If you subscribe to New Architect, this guy wrote a followup article to this one after receiving a boat load of mail pointing out the he was in fact running an open relay. He admitted to being behind the times, etc, said he was sorry. He still doesn't take back the fact he's mad at the vigilantes out there. Sorry, there's no link yet, I think NA has a lag between the print and web editions.
:-)
Point being, if they can forge a header to get on your computer, a spammer can very easily do the same thing. An interesting thing on my campus is the technology department regularly scans and tries to hack into FTP sites running on campus, and sends an e-mail to the admins if they're successful. Some students got mad, but the moral of the story is, better to have someone trustworthy find your weakness rather than someone who's going to exploit it. This seems to be a new effective form of security that's emerging, since we can't depend everyone to stay up to date with the latest security issues, such as the Mr. Faussett in the article. I think vigilante is the wrong term, these blacklist ops are doing everyone a favor by helping to clean up insecure sites, which in the end saves everyone money. I propose we call them "Freelance Security Advisors" or something like that.
The truth is that these home-grown spam mitigation methods do have their problems.
One of them is evident in the article: well-meaning users often do not understand what might be insecure about their server configurations, or what might need to be done to fix them. I am very comfortable with sendmail configuration, and I can tell you that setting up the authorizations correctly for mobile users to be able to send email safely is a narrow, twisty labyrinth in comparison to the big, flashing exit door marked "promiscuous relay".Another problem in the home-grown nature of these solutions is the tendency for them to be personality-driven, instead of professional. Often, IP addresses (or even whole ISPs) are placed on blacklists because the blacklist maintainer does not mind creating a little collateral damage if they think it might create a little extra pressure on a spammer or an ISP.
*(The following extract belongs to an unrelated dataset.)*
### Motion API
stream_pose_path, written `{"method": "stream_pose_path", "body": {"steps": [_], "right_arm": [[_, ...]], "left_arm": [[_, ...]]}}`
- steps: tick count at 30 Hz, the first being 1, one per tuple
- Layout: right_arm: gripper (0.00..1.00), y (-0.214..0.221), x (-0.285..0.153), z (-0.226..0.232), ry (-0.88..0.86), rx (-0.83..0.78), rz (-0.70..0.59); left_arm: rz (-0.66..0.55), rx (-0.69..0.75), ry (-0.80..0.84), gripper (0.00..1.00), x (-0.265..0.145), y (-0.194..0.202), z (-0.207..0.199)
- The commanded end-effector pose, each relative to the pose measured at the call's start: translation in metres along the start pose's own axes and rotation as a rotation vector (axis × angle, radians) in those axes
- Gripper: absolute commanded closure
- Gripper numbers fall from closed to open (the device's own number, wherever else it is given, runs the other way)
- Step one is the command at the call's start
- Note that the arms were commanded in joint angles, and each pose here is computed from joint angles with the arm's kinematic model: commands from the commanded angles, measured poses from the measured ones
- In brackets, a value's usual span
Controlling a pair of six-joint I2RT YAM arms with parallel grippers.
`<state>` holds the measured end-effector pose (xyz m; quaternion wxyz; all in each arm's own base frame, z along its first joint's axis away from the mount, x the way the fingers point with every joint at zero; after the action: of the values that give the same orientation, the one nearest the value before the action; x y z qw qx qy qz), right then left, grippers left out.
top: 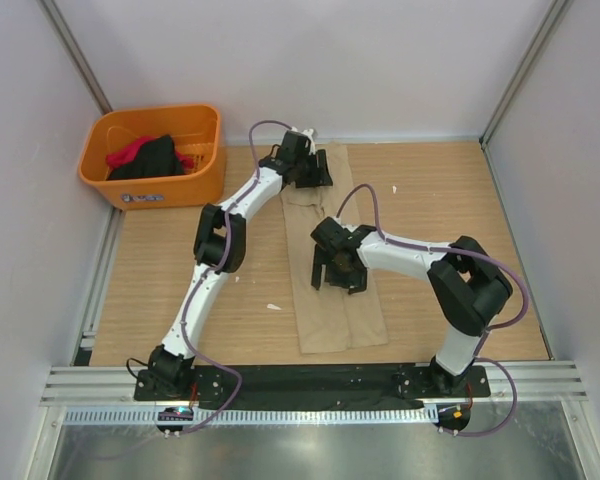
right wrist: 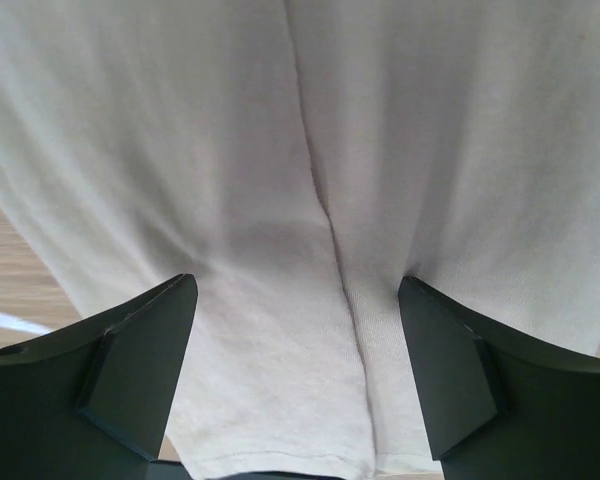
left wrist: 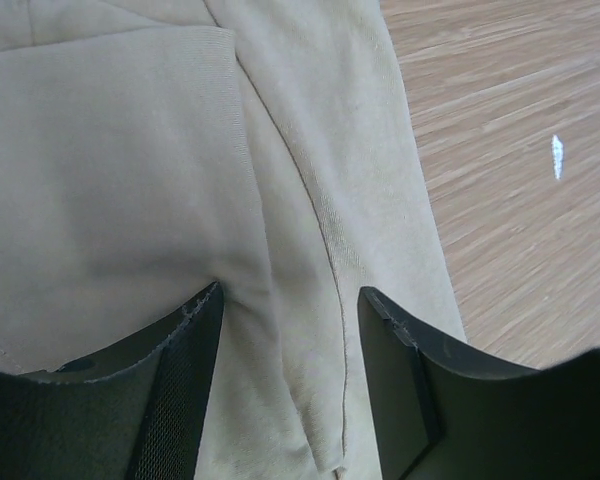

Some blacklists have blocked out entire hosting companies, including some of the biggest ones on the net, simply because they did not think they acted with sufficient alacrity against spammers in their midsts. This kind of wild overkill is unfortunately too common, and perhaps it's a good argument in favor of for-profit blacklisting, which would probably exert some good influence on the question of list quality.
Earthlink rejects mail from any IP address that belongs to a dial-up pool that attempts to connect to their SMTP servers.
Ostensibly, this is done to reduce "direct-to-mx" spam, which is a very common spammer tactic. Unfortunately, it also makes life harder on the home linux enthusiast, or home business operator who might be running their own perfectly legitimate sendmail server. All part of the collateral damage in the spam wars: Internet access and Internet business are slowly becoming more expensive and possibly moving out of the reach of people with limited means.
So what should we do?
First, I think that current law against junk faxes should be extended to include junk emails. This would not eliminate spam, but it would give us the ability to correct the spammers who operate out in the open.
As a Libertarian, I want to jealously guard the right of the people to freedom of expression. But that right does not and cannot include the right to expropriate other people's time or money. You have a right to make your voice heard. You do not have a right to force me to pay for it.
Second, I think that we should be careful about the blacklists that we use, and prefer those operated by recognizable and accountable companies wherever possible.
Finally, I think that for the forseeable future, filtering at the user desktop will be necessary.
(Cards-on-the-table time: I am working on a new solution for end users to eliminate spam from their inboxes. It is based on a new method, and it will work for any user who uses a POP email account. It will be ready for public beta soon. Please write to me if you want to learn more.)
The struggle against spam is definitely picking up, and I think that a new equilibrium is approaching.